Natural and synthetic elastomers containing polybutadiene segments and polyisoprene segments are not miscible with each other. It is known in the art, however, to mix immiscible elastomeric polymers based on polybutadiene and polyisoprene. Homopolymers are more difficult to employ than block copolymers. With block copolymers, while the midblocks are immiscible, the end blocks of polystyrene form one common domain making the mixture stable without major problems of incompatibility such as separation of phases with time.

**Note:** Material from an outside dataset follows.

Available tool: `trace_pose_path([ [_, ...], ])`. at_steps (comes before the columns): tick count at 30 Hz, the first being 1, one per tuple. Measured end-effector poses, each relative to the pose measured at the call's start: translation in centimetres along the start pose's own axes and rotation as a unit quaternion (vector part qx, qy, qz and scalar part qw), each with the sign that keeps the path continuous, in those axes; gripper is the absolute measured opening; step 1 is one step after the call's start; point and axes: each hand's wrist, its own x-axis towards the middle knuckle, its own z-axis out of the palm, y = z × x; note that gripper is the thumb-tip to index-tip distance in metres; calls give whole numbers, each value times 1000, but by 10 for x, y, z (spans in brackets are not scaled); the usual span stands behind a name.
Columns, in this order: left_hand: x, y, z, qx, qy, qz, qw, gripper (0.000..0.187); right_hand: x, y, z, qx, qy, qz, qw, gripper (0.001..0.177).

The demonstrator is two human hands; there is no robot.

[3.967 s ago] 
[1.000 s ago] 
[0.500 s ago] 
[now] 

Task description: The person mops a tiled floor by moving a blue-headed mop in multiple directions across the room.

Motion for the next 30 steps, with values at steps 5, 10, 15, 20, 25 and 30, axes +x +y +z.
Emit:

Additives to mixtures based on polyisoprene and polybutadiene vary in their compatibility with the polybutadiene or polyisoprene portions of the elastomer. While preferentially soluble in either the polyisoprene or the polybutadiene, normally there is some degree of compatibility with both components. Of the additives, those which tend to have no impact or increase glass transition temperature are regarded in the art as tackifiers and those which tend to lower glass transition temperature as plasticizers. Additives may be preferentially soluble in the polystyrene portion and may act as a reinforcing agent.

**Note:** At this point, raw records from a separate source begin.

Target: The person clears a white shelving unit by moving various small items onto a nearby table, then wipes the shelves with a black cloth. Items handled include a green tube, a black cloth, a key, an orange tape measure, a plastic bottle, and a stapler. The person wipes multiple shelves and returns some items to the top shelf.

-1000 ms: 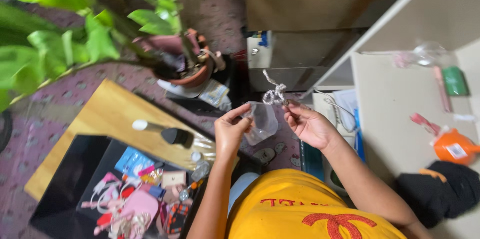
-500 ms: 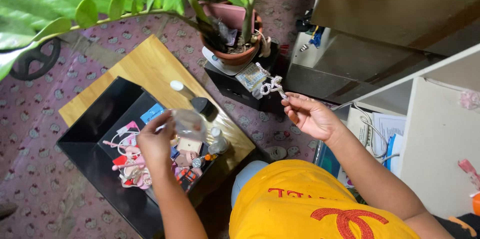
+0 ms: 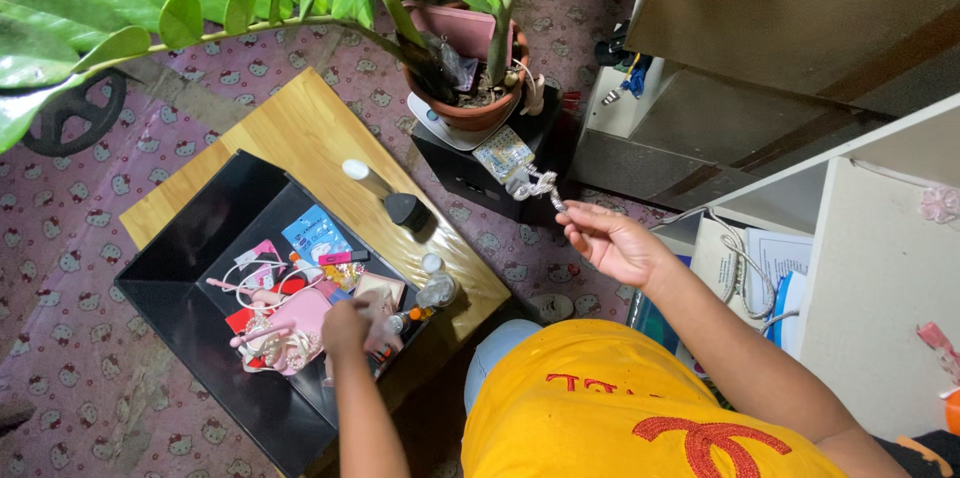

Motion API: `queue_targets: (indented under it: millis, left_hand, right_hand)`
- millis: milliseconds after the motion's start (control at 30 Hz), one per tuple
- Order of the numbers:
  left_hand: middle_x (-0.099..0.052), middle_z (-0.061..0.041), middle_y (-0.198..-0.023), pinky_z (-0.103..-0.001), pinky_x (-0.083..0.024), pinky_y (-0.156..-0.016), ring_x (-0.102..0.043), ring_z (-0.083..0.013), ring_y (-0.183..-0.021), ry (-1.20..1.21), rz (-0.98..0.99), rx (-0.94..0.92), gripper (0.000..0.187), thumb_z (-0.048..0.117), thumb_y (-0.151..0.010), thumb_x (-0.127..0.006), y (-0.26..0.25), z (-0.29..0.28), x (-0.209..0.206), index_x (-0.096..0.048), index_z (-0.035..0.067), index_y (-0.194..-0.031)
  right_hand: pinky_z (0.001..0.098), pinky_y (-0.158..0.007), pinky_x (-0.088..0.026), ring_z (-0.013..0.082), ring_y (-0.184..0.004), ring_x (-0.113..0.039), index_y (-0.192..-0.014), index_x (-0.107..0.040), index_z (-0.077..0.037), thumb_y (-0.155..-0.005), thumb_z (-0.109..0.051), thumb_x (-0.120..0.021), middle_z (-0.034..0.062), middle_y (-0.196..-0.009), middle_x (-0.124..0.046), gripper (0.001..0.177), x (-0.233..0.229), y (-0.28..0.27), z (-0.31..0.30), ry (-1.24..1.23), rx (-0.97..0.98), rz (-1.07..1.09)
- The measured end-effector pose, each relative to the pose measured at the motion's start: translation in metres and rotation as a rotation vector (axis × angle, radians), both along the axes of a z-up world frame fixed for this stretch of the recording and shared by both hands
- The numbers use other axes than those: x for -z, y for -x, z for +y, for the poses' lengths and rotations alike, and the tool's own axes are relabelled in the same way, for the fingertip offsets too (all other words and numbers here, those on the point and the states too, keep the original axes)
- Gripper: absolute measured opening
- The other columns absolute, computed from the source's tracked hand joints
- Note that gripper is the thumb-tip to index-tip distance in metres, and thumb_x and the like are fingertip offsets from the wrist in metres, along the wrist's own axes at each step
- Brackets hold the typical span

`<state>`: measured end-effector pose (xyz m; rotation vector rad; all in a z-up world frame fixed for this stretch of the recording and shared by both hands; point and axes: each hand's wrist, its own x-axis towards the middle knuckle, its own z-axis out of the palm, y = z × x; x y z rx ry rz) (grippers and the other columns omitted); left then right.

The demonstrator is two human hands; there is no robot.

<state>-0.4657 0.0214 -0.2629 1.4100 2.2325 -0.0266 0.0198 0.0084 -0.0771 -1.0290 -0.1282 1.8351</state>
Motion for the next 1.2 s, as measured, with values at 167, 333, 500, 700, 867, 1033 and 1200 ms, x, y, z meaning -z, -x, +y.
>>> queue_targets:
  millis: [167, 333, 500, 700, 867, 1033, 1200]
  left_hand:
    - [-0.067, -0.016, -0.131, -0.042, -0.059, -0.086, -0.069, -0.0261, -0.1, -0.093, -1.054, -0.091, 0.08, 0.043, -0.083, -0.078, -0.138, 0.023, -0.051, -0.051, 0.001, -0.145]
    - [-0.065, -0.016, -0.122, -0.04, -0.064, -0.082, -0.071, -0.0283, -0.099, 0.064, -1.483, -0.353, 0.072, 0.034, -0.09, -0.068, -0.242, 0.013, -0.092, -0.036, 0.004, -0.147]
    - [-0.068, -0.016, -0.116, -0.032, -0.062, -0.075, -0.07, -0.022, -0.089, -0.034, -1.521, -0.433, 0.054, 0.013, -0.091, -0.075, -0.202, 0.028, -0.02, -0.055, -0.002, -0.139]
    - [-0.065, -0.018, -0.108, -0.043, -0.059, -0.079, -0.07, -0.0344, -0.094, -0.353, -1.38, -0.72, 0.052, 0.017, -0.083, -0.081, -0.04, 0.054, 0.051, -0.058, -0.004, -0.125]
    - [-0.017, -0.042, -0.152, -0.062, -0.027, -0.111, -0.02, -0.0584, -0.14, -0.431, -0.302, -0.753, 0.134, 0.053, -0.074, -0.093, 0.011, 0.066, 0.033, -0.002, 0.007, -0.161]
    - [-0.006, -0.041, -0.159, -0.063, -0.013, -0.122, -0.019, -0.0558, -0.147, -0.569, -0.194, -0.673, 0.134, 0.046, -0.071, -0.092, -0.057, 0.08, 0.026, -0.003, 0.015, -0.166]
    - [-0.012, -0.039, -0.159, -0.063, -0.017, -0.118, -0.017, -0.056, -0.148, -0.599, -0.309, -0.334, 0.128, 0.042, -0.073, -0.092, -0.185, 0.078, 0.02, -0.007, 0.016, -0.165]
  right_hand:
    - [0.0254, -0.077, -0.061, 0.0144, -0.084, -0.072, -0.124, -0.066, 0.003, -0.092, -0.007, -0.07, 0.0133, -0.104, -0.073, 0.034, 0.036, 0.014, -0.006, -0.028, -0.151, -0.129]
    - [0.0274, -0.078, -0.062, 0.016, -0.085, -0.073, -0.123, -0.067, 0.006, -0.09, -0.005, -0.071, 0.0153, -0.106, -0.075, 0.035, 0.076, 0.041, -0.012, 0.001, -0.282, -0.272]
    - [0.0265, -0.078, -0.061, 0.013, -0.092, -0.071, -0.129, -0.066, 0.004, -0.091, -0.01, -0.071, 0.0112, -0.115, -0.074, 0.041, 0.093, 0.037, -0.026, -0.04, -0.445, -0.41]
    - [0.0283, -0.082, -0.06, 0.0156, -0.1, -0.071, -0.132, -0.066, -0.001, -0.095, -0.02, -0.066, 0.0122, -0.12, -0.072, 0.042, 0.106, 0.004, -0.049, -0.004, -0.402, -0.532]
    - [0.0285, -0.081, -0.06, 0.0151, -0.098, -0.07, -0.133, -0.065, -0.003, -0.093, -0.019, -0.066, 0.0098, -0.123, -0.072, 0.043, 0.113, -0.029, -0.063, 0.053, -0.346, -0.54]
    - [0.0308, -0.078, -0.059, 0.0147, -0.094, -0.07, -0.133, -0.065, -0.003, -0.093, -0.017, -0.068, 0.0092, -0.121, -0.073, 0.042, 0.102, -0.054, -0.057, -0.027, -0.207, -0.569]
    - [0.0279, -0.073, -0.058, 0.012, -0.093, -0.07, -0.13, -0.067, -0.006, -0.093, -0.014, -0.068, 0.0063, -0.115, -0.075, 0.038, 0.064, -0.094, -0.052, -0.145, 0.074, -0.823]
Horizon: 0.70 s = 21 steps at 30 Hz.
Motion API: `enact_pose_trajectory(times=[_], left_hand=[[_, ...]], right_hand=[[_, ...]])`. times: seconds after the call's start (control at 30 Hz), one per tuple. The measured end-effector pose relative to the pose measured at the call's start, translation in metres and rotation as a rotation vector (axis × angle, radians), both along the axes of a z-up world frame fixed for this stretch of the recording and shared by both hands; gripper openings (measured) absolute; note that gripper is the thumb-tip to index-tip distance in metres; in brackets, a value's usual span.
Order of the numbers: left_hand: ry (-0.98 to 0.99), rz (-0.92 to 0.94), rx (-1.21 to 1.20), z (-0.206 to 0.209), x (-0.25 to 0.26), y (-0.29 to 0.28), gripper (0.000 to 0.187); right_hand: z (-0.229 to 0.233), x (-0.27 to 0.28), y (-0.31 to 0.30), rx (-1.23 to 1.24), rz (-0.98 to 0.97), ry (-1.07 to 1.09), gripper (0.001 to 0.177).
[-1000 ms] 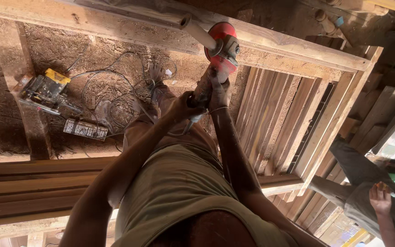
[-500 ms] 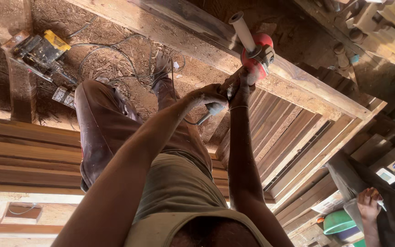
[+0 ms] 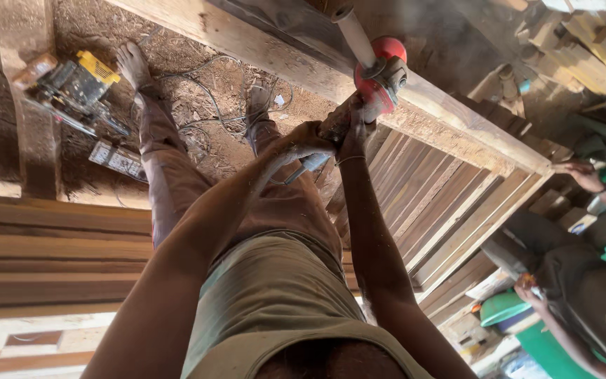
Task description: The person sands the surface of a wooden frame using a power sander.
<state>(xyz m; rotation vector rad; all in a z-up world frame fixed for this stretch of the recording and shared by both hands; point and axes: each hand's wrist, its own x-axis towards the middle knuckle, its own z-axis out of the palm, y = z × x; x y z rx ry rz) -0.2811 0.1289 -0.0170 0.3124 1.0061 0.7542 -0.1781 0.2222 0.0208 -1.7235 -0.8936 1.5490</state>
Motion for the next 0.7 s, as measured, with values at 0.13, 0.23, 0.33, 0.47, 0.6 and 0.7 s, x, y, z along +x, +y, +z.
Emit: enact_pose_trajectory(times=[0.13,0.23,0.33,0.47,0.6,0.7], left_hand=[[0.051,0.028,-0.055,0.005,-0.081,-0.050,0.063],[0.043,0.207,0.026,0.004,-0.151,-0.079,0.060],[0.101,0.330,0.023,-0.002,-0.199,-0.114,0.062],[0.148,0.517,-0.027,-0.031,-0.240,-0.163,0.067],[0.177,0.631,-0.072,-0.055,-0.242,-0.183,0.074],[0.468,0.735,0.204,-0.046,-0.221,-0.185,0.071]], right_hand=[[-0.007,-0.074,-0.037,-0.094,0.085,0.044,0.044],[-0.041,-0.144,-0.058,0.099,0.189,0.072,0.047],[-0.055,-0.200,-0.086,0.052,0.295,-0.063,0.052],[-0.064,-0.286,-0.117,0.167,0.549,-0.010,0.050],[-0.047,-0.342,-0.124,0.090,0.670,0.013,0.060],[-0.034,-0.341,-0.113,0.008,0.833,-0.093,0.076]])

U.S. Pat. No. 4,125,665 to Bemmels, et al. is directed to a pressure-sensitive adhesive for use as a sealing tape in applications such as closure for juice and beverage cans having a top with a preformed aperture for liquid dispensing. The pressure-sensitive adhesive layer contains a relatively high melting point tackifier resin and a relatively low molecular weight styrene block associating bonding resin. Example 2 in Table A of the '665 patent discloses a mixture of Kraton 1107, a styrene-isoprene-styrene (SIS)/styrene-isoprene (SI) block copolymer and Kraton 1102, a styrene butadiene (SB)/styrene-butadiene-styrene (SBS) block copolymer, both manufactured by Shell, along with Wingtack 95, a C.sub.5 or C.sub.6 normally solid tackifier as taught in U.S. Pat. No. 3,577,398 assigned to Goodyear Tire and Rubber Company and incorporated herein by reference, and a styrene block associating bonding resin. In the absence of the styrene block associating bonding resin, the mixture displayed, according to the patentees, poor adhesion to steel and the addition of the styrene associating material was necessary to overcome the deficiency.

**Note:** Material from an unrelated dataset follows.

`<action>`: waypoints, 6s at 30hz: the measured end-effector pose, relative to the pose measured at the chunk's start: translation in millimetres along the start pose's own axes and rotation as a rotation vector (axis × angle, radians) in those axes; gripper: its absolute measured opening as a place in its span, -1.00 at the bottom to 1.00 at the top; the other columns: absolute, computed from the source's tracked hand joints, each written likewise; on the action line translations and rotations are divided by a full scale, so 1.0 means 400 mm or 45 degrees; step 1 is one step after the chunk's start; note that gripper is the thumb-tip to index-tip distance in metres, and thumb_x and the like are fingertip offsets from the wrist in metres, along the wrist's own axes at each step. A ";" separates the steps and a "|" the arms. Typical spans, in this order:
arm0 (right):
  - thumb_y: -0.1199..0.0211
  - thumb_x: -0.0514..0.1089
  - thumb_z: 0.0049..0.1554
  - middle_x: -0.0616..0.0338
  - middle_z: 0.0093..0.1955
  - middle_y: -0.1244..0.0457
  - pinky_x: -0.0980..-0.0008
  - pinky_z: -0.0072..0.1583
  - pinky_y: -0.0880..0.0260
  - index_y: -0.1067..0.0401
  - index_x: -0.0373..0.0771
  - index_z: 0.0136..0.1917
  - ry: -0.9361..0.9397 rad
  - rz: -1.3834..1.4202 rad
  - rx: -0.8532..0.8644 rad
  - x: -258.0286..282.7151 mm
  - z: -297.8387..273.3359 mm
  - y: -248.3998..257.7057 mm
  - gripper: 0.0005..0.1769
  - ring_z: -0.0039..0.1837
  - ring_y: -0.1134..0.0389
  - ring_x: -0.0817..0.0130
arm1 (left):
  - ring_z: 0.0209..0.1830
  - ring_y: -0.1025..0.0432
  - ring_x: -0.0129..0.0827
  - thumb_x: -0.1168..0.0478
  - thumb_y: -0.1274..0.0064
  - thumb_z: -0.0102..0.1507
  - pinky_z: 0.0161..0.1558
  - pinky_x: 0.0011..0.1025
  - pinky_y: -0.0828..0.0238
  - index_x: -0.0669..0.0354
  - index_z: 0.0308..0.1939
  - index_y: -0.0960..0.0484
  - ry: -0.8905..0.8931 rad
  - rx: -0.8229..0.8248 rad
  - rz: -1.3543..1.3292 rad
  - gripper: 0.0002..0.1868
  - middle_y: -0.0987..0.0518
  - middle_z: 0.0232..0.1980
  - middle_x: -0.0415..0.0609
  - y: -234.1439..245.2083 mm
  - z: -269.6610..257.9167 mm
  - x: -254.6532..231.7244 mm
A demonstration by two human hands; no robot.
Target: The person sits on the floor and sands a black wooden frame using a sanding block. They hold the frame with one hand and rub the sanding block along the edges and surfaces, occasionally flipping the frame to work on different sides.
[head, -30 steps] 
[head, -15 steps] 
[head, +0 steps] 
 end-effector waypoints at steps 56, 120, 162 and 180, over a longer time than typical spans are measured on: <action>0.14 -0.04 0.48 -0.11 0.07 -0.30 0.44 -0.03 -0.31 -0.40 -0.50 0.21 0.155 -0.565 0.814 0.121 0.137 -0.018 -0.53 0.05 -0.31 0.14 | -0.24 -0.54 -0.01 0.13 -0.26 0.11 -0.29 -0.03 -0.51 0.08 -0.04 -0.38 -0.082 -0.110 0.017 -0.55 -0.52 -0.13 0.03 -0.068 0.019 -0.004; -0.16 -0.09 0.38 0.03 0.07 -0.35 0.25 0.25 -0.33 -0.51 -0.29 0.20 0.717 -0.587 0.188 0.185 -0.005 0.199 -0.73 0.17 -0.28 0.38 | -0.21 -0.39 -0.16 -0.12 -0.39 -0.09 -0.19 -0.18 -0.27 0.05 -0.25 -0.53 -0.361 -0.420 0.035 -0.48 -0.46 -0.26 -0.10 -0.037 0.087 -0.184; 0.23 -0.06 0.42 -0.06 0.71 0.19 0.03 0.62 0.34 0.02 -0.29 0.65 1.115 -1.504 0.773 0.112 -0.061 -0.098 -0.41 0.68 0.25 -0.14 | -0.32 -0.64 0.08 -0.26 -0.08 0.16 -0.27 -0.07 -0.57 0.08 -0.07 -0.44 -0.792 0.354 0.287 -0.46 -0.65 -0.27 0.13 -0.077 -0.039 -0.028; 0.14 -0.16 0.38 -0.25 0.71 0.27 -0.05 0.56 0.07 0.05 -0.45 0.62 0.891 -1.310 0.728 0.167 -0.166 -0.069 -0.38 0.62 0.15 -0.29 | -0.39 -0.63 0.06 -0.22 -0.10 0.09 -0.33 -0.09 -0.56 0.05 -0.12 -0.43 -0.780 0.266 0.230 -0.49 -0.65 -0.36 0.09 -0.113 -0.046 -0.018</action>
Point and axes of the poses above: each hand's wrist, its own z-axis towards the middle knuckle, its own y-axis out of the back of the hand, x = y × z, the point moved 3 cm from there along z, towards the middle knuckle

U.S. Pat. No. 4,080,348 to Korpman discloses in Example 2 of Table A an SI block copolymer, an SBS block copolymer and, as a tackifier, Wingtack 76. The weight ratio of the butadiene containing block copolymer to the isoprene containing block copolymer is 0.25:1. We have found that such mixtures only show one glass transition temperature to be present, that being the one predominantly contributed by the isoprene containing block copolymer.
Other patents of interest are U.S. Pat. No. 3,880,953 to Downey, U.S. Pat. No. 3,509,239 to Tindall, U.S. Pat. No. 4,060,503 to Feeney, et al. and U.S. Pat. No. 3,932,328 to Korpman which employs as a hot-melt adhesive mixture SIS block copolymer tackified with a blend of normally solid and normally liquid tackifiers consisting essentially of polymerized structures derived from aliphatic dienes and mono-olefins of 5 or 6 carbon atoms (Wingtack 95 and Wingtack 10 manufactured by Goodyear); and U.S. Pat. No. 4,411,954 to Butch III, et al.